> **What the exercise asks**
Check each line of the records below for the word "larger" and copy those where it appears.

Start of Material supplied

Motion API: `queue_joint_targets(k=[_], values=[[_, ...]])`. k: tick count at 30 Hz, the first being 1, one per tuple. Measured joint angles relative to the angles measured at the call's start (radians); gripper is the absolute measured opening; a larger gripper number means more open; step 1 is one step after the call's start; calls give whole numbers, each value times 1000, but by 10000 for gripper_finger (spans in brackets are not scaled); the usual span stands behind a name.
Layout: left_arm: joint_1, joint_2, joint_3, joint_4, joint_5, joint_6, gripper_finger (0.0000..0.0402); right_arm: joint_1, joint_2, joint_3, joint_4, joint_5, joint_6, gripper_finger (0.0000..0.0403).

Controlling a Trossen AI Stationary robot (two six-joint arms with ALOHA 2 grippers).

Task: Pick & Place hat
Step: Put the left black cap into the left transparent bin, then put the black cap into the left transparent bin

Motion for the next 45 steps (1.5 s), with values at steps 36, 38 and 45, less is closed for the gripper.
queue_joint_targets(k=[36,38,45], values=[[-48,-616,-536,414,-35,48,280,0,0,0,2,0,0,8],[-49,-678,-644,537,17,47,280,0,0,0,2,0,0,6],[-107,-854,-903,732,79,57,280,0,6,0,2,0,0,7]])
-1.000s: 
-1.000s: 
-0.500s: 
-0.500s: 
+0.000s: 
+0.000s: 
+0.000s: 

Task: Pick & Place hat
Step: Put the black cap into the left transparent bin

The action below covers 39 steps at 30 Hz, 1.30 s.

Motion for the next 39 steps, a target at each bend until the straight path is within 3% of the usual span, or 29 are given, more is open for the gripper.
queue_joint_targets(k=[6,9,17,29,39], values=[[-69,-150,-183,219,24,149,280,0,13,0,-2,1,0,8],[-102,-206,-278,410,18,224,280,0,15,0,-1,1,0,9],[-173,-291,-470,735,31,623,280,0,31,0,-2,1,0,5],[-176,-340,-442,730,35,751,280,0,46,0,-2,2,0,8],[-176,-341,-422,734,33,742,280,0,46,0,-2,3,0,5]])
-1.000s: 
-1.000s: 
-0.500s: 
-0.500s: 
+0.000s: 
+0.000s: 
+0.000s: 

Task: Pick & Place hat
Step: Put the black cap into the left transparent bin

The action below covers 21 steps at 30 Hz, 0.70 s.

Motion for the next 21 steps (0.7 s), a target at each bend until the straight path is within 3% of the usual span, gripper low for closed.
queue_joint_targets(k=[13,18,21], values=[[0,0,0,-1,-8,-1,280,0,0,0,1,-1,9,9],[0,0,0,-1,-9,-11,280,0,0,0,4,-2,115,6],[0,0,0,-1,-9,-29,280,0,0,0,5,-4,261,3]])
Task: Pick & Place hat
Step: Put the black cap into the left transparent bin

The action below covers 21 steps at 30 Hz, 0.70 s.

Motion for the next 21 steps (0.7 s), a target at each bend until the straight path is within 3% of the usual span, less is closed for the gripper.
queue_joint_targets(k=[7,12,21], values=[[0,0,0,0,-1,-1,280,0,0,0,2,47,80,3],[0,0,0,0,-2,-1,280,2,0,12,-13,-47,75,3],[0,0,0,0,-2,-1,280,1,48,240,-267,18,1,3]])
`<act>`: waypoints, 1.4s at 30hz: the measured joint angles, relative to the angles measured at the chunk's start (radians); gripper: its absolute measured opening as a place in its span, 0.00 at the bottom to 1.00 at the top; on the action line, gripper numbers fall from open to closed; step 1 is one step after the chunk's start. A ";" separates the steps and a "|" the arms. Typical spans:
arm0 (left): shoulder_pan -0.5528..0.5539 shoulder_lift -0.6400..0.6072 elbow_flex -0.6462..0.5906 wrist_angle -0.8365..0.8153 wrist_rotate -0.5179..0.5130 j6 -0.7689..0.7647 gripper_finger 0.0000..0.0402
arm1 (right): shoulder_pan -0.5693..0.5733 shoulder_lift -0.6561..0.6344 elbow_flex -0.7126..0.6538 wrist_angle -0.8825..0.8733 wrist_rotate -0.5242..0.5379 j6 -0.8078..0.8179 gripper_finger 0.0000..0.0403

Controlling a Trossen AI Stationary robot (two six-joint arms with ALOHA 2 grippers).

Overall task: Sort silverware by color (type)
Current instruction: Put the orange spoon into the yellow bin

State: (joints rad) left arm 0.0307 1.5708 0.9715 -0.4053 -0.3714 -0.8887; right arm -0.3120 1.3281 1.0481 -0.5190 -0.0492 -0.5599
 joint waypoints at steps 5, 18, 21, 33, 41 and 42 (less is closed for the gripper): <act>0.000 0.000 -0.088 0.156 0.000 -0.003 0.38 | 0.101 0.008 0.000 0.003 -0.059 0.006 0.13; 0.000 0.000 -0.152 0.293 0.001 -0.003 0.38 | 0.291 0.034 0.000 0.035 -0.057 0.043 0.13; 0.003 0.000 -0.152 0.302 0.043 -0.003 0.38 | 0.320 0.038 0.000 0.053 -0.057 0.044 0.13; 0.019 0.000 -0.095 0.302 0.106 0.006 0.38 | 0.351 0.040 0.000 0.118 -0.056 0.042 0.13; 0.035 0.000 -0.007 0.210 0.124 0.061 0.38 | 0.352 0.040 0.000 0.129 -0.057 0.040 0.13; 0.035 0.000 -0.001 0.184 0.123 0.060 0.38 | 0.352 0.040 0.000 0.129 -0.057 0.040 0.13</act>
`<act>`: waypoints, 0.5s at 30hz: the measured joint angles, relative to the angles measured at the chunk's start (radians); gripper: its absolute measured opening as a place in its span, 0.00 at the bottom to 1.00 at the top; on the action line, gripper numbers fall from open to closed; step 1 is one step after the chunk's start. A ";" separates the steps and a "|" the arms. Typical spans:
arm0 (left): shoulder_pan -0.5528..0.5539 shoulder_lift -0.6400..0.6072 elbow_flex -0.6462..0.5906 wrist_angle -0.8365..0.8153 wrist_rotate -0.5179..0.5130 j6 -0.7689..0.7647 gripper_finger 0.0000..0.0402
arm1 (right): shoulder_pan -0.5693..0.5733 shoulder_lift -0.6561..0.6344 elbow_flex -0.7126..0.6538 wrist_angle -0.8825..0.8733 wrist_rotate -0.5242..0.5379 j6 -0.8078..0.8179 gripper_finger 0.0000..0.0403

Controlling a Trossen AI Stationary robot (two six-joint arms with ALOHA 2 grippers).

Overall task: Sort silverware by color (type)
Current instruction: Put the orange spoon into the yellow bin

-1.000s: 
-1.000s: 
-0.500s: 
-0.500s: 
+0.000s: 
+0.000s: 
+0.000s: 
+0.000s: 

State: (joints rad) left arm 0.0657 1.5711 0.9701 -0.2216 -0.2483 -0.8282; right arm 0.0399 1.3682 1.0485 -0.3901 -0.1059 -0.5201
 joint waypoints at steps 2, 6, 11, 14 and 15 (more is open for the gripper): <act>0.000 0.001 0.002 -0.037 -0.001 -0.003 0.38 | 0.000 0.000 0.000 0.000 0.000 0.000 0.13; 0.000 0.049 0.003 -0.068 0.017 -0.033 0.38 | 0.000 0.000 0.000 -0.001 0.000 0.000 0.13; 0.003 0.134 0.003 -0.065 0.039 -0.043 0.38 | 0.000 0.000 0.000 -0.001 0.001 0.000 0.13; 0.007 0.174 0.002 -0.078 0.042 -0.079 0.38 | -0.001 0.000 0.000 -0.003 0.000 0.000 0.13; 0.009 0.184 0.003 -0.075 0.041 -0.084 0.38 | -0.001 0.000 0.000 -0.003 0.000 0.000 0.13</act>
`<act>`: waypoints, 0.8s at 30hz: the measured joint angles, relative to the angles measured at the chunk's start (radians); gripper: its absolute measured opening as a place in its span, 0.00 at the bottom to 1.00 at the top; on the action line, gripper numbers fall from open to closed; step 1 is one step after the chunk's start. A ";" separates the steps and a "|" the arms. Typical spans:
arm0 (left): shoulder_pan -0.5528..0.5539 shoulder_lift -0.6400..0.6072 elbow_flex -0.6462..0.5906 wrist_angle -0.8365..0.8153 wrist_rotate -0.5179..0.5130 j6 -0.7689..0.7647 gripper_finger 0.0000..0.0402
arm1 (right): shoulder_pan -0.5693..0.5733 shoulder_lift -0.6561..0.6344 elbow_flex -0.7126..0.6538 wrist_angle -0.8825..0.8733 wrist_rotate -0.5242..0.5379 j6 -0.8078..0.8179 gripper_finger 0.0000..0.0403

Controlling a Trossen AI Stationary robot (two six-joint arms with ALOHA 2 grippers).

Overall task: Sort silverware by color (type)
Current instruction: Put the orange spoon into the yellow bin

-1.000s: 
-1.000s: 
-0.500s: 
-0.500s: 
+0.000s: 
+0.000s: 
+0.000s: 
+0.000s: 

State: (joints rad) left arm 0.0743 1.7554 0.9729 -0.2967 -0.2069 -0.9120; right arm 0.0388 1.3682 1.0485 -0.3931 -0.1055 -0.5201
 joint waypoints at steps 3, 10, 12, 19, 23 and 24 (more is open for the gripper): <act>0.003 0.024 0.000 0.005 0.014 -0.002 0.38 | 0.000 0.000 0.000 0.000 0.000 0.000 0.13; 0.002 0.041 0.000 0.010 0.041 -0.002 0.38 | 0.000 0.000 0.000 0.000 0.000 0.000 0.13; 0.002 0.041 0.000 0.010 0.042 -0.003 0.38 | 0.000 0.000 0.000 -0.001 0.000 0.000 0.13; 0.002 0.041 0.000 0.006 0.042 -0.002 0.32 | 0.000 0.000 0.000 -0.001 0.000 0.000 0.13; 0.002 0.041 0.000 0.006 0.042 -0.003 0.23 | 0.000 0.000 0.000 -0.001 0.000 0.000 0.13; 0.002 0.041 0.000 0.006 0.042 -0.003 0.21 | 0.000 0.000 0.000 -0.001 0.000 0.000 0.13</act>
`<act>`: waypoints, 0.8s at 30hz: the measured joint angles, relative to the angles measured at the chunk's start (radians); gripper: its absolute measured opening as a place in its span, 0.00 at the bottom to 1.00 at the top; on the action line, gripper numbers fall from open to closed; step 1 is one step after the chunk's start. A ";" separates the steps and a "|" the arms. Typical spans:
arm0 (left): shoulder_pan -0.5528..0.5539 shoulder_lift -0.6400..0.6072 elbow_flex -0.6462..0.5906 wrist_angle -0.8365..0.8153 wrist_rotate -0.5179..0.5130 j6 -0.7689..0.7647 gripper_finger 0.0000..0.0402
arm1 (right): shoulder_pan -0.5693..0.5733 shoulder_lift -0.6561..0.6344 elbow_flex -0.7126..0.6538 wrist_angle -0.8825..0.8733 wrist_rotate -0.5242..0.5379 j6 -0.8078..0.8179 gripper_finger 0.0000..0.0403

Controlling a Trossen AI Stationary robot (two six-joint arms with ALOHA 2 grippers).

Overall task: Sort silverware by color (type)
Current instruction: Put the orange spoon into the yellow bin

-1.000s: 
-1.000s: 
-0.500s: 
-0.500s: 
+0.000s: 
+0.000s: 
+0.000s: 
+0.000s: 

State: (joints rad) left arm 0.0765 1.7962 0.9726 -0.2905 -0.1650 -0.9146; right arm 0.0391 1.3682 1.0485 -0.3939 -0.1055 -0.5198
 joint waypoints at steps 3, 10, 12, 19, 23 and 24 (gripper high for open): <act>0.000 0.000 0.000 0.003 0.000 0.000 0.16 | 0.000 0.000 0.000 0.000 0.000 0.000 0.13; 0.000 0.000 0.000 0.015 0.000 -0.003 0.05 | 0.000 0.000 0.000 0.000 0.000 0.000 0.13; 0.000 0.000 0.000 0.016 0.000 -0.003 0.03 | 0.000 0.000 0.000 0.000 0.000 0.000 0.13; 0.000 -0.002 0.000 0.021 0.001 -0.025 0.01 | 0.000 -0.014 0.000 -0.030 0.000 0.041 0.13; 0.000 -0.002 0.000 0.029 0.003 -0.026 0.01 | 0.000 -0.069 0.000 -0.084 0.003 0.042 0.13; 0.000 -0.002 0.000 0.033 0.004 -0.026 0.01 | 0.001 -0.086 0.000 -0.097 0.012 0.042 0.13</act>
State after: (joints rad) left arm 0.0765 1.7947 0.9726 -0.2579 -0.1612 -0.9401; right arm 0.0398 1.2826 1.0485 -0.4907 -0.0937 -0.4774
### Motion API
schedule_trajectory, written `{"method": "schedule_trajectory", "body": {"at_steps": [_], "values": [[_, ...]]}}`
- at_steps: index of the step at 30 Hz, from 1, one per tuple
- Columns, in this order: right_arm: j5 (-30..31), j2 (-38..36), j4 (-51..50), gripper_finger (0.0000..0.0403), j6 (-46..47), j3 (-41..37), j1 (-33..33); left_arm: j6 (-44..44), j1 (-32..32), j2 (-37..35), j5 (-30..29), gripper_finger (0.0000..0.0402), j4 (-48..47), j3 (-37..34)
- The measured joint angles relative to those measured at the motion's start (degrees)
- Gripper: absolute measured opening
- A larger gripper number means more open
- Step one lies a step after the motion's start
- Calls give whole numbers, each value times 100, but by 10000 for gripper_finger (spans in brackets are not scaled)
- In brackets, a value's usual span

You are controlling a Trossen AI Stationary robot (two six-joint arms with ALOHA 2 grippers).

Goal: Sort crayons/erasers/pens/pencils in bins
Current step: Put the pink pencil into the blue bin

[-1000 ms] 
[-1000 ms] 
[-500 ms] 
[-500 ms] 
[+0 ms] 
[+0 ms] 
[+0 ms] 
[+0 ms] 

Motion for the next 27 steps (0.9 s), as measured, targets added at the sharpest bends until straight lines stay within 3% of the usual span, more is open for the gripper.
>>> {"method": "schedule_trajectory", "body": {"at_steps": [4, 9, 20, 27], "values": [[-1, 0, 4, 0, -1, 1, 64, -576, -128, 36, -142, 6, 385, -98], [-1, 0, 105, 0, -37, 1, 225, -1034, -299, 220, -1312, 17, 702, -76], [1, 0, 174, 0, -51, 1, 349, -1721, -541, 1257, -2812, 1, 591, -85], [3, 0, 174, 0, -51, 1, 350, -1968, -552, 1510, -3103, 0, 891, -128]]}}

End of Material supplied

> **The answer**
Motion API: `queue_joint_targets(k=[_], values=[[_, ...]])`. k: tick count at 30 Hz, the first being 1, one per tuple. Measured joint angles relative to the angles measured at the call's start (radians); gripper is the absolute measured opening; a larger gripper number means more open; step 1 is one step after the call's start; calls give whole numbers, each value times 1000, but by 10000 for gripper_finger (spans in brackets are not scaled); the usual span stands behind a name.
- A larger gripper number means more open

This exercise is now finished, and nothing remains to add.